Malevolent Dialogue Response Detection and Evaluation
Abstract
Dialogue systems have been adopted in different domains and they interact with users in daily life. Dialogue generation methods have emerged from early rule-based and retrieval-based methods as corpus-based methods. Corpus-based conversational agents can generate more diverse and natural responses than template-based or retrieval-based agents. With the increased generative capacity of corpus-based conversational agents comes the need to detect and evaluate malevolent responses that are inappropriate in terms of content and dialogue acts. In this thesis, we first analyze malevolence problem of the state-of-the-art dialogue generation models, including both pre-trained generation models and sequence to sequence (S2S)-based generation models.
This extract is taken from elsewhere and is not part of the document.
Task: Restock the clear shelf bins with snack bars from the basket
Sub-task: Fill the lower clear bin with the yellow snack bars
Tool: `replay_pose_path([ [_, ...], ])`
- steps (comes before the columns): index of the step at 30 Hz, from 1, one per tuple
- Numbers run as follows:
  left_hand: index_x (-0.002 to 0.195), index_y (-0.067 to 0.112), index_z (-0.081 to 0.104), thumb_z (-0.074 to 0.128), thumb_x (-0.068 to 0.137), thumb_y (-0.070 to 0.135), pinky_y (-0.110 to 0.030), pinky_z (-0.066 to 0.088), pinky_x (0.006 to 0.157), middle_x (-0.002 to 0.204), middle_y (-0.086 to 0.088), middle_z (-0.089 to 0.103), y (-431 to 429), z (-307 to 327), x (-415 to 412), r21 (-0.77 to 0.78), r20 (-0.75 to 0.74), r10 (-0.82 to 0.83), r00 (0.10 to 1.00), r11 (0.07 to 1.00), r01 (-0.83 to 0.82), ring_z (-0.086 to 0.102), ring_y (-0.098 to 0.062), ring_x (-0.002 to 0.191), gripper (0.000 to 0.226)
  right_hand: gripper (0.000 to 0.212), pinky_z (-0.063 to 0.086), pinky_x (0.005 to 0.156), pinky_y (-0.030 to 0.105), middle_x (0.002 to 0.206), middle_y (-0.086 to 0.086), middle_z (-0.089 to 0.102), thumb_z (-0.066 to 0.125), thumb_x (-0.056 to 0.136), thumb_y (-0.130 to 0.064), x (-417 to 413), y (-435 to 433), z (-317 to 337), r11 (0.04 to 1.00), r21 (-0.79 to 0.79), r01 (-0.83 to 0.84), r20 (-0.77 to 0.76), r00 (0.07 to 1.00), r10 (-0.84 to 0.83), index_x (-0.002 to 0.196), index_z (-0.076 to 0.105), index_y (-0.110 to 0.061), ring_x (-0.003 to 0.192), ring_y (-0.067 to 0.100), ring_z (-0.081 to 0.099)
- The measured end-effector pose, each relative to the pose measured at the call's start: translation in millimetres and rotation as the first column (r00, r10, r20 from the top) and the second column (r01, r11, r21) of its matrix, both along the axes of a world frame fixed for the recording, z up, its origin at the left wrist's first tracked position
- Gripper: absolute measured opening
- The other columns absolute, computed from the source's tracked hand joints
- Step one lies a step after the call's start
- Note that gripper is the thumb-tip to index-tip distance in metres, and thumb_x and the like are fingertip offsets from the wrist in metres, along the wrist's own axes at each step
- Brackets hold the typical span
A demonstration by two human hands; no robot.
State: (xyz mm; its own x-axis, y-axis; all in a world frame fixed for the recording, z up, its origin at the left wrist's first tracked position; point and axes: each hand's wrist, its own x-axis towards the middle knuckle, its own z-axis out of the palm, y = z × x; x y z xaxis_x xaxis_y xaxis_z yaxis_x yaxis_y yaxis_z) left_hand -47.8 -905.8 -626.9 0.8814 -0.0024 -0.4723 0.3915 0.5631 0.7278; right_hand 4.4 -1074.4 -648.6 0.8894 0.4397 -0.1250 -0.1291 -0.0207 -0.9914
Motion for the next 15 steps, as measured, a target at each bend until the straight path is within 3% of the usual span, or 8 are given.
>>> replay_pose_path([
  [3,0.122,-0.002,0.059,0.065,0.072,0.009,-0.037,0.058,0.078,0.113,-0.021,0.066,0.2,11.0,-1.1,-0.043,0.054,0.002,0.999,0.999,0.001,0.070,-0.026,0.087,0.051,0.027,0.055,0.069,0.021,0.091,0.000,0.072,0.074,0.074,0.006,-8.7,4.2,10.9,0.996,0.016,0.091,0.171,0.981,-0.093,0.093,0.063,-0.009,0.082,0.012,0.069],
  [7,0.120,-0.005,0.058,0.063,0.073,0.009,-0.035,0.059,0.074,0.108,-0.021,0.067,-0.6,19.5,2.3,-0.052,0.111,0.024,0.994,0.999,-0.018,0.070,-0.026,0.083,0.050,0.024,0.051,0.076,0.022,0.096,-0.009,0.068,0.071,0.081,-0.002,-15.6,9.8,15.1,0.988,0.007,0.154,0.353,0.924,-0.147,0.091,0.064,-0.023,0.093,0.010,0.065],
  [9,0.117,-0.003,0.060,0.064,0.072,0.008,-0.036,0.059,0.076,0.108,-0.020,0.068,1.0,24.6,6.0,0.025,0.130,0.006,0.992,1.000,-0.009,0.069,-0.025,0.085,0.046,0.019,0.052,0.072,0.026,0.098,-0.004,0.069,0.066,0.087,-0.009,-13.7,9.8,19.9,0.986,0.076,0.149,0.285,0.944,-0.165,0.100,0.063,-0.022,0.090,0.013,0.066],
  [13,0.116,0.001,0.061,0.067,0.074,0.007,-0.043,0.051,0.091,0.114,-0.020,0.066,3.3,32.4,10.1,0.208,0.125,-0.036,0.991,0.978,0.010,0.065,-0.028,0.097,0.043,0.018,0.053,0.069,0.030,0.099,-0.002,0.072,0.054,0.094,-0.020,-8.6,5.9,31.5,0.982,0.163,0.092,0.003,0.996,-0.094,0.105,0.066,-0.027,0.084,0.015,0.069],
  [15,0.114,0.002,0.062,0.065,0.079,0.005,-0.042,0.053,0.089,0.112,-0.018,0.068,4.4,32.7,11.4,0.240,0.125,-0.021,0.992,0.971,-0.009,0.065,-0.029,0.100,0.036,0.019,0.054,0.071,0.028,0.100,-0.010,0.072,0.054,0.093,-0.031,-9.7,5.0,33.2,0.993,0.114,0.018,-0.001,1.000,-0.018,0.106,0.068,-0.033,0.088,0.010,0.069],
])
Second, we advance research on the malevolent dialogue response detection and classifying (MDRDC) task. We define the task and build a hierarchical malevolent dialogue taxonomy (HMDT). We create a labeled multi-turn dialogue dataset and formulate the MDRDC task as a hierarchical classification task. We present a confidence-based classification model that beats the baselines for single-label dialogue malevolence detection. Third, we propose the task of multi-label dialogue malevolence detection and crowdsource a multi-label dataset, multi-label dialogue malevolence detection (MDMD), for multi-label dialogue malevolence detection from a single-label training set. Experiments conducted on MDMD show that MCRF method outperforms the best-performing baseline by a large margin. Finally, we propose a human-machine collaborative evaluation (HMCEval) framework for dialogue malevolence evaluation. Our experimental results show that HMCEval achieves around 99% evaluation accuracy with half of the human effort spared, showing that HMCEval provides reliable evaluation outcomes while reducing human effort by a large amount.